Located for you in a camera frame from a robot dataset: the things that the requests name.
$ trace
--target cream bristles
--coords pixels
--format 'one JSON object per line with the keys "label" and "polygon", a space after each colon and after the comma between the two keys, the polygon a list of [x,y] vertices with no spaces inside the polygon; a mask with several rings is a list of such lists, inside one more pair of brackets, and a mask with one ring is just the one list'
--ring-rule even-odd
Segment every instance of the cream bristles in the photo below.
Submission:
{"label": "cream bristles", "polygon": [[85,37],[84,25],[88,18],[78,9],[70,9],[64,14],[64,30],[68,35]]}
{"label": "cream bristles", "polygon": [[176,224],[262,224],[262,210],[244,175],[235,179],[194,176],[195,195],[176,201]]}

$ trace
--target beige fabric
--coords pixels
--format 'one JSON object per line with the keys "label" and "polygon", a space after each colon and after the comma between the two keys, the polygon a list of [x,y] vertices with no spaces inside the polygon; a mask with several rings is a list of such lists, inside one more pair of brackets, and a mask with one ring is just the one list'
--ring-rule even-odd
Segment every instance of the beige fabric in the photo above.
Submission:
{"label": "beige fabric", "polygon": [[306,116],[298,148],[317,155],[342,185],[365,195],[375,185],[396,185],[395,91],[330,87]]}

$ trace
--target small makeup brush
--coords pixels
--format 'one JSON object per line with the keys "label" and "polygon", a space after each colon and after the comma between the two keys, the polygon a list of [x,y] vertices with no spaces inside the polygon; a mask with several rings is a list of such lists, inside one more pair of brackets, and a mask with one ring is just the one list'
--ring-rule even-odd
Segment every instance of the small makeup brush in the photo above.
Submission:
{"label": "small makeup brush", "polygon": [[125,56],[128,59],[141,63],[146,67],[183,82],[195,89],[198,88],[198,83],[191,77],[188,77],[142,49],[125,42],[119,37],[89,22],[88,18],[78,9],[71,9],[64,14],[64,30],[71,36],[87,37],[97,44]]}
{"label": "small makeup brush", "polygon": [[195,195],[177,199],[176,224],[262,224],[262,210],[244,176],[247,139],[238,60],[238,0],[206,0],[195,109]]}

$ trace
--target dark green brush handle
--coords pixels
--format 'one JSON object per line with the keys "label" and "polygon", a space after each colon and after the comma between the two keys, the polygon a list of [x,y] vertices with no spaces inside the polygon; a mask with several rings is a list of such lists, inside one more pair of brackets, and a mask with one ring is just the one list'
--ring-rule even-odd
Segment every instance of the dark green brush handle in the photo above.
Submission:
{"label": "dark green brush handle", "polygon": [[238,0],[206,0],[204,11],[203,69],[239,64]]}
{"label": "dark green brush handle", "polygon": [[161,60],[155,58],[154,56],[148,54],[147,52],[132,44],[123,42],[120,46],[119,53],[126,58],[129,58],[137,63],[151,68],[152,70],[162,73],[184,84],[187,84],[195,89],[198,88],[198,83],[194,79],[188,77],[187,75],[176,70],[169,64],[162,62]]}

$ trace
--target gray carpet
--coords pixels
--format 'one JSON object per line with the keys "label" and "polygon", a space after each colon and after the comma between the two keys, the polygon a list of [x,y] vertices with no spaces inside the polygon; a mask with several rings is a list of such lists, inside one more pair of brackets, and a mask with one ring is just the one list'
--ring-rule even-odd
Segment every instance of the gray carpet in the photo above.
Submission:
____
TASK PROMPT:
Would you return each line of the material above, unchanged, from the first one through the line where "Segment every instance of the beige" appears?

EXERCISE RESPONSE:
Located for you in a camera frame from a robot dataset: the things that the requests name.
$ trace
--target cream bristles
--coords pixels
--format 'one JSON object per line with the keys "label" and "polygon", a space after each colon and after the comma between the two keys, the polygon a list of [x,y] vertices with no spaces inside the polygon; a mask with several rings is a list of such lists, inside one more pair of brackets, and a mask with one ring is just the one list'
--ring-rule even-odd
Segment every instance of the cream bristles in the photo below.
Submission:
{"label": "cream bristles", "polygon": [[85,37],[84,25],[88,18],[78,9],[70,9],[64,14],[64,30],[68,35]]}
{"label": "cream bristles", "polygon": [[176,224],[262,224],[262,210],[244,175],[235,179],[194,176],[195,195],[176,201]]}

$ trace
--target beige fabric
--coords pixels
--format 'one JSON object per line with the keys "label" and "polygon", a space after each colon and after the comma between the two keys, the polygon a list of [x,y] vertices with no spaces inside the polygon; a mask with several rings is a list of such lists, inside one more pair of brackets, and a mask with one ring is just the one list'
--ring-rule even-odd
Segment every instance of the beige fabric in the photo above.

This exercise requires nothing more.